The contention is that in this letter plaintiff in effect has stated that he entered into a fair settlement and had no complaint to make about it, but that as he needed hospital treatment he desired the agent to take that matter up with the defendant. This inference of recognition and satisfaction with the settlement is derived from his statement: “i know we settled up wonce and I acked the man and will do so again for things looks bad to me,” etc. Instead of a ratification the letter carried an implication that plaintiff had acted the man in settling upon the understanding of the facts at the time the ’settlement was made, but that now it has developed that the parties were mistaken as to the nature and extent of the plaintiff’s injuries and that he is now willing to act the man and make a settlement on the basis of the actual injuries which had now become apparent.

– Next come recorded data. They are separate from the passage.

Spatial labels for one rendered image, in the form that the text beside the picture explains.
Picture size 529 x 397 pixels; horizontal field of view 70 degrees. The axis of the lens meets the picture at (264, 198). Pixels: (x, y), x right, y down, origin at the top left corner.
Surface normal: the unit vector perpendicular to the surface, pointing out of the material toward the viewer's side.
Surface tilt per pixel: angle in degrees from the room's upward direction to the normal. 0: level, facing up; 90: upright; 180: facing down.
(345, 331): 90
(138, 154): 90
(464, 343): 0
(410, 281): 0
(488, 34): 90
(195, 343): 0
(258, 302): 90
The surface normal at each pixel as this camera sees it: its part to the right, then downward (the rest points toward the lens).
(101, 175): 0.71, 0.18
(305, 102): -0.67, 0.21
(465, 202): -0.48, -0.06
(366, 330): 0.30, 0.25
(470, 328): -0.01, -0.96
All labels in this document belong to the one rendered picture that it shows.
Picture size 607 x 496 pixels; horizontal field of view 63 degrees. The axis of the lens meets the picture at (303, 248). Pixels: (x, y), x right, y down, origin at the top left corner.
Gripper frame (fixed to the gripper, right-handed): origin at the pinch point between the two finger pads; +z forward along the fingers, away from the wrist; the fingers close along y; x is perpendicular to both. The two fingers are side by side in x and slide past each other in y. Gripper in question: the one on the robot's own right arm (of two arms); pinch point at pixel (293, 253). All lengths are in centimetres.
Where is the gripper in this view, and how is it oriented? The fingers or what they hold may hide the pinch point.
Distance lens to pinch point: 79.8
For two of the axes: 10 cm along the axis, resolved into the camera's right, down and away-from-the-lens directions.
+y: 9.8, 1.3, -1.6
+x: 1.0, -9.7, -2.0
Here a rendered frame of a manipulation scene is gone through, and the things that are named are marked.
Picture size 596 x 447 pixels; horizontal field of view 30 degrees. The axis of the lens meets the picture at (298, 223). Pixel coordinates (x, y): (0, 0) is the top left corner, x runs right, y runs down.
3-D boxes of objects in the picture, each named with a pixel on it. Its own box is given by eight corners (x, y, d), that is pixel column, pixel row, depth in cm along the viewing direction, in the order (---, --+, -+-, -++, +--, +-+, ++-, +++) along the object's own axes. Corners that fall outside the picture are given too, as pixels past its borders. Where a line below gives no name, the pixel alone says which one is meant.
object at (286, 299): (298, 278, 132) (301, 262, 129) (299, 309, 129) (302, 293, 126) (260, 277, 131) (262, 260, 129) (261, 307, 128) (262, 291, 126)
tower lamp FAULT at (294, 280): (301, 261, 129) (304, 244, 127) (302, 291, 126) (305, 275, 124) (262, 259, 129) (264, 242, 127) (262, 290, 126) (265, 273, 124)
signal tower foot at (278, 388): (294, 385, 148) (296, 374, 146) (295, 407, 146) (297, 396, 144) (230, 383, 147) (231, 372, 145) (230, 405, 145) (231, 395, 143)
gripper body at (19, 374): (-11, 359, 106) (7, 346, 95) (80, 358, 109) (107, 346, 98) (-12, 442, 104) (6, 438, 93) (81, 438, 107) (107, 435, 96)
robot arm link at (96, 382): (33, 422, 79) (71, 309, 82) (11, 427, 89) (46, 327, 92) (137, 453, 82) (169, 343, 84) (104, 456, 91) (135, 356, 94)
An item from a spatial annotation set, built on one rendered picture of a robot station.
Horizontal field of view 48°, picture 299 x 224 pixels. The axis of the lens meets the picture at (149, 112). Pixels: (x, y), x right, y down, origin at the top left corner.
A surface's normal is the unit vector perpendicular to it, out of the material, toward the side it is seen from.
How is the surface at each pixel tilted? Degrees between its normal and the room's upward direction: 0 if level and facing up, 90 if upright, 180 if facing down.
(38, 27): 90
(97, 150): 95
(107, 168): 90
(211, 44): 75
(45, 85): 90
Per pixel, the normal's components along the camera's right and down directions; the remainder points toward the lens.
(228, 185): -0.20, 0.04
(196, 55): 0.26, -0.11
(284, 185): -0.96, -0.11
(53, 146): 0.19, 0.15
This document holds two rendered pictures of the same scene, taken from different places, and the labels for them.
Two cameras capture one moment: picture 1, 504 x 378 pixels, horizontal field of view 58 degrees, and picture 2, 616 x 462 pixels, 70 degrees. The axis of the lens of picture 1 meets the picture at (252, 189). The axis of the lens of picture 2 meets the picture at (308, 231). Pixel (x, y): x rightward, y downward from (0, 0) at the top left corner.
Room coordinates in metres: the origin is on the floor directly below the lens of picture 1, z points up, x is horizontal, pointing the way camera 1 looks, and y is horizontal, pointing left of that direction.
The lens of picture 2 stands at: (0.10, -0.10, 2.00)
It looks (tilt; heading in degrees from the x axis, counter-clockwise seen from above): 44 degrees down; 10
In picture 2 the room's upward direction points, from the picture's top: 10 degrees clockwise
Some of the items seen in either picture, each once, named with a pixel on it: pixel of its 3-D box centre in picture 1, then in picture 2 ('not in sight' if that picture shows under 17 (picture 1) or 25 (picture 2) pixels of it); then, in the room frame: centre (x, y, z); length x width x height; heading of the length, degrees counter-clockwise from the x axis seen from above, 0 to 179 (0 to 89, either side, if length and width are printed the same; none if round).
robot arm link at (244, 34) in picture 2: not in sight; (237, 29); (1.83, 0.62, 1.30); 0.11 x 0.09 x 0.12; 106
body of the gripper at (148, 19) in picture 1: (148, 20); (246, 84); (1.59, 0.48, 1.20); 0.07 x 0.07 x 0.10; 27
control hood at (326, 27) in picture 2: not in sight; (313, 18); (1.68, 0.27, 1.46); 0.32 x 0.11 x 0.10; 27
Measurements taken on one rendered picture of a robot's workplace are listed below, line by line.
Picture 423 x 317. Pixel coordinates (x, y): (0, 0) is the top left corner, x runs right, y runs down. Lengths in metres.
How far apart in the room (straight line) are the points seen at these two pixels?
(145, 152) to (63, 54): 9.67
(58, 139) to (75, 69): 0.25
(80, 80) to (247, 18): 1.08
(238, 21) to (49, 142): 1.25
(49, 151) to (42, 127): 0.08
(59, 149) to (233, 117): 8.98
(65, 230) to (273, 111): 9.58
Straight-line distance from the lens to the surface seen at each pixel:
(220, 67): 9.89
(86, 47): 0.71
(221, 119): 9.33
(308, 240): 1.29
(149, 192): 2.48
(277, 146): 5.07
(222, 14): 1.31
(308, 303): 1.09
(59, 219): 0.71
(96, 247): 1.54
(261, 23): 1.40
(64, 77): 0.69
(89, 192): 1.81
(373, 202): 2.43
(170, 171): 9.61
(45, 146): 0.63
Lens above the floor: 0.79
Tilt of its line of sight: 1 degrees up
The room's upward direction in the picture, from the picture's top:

To show that a mistake had been made he, in effect, says that two doctors who had examined him and the X-ray plates that had been taken had advised him that the bones, of his shoulder were *379broken, that he would be a cripple for life, and that he should be in the hospital at this time, but was without money to pay for treatment. He therefore asked the claim agent to take the matter up again with the’defendant as it was to blame for his condition. Taking the letter in its entirety it is more of a repudiation of -the settlement than a ratification of it, and it is clear that the circumstances of the case do not bring it within the rule of the cited case of Frazier v. Railway Co., 97 Kan. 285, 154 Pac. 1022. The case is more nearly in line with Ladd v. Railway Co., 97 Kan. 543, 155 Pac. 943, and as the evidence is deemed sufficient to take the case to the • jury, the decision sustaining the demurrer to plaintiff’s evidence must be reversed and the cause remanded for a new trial.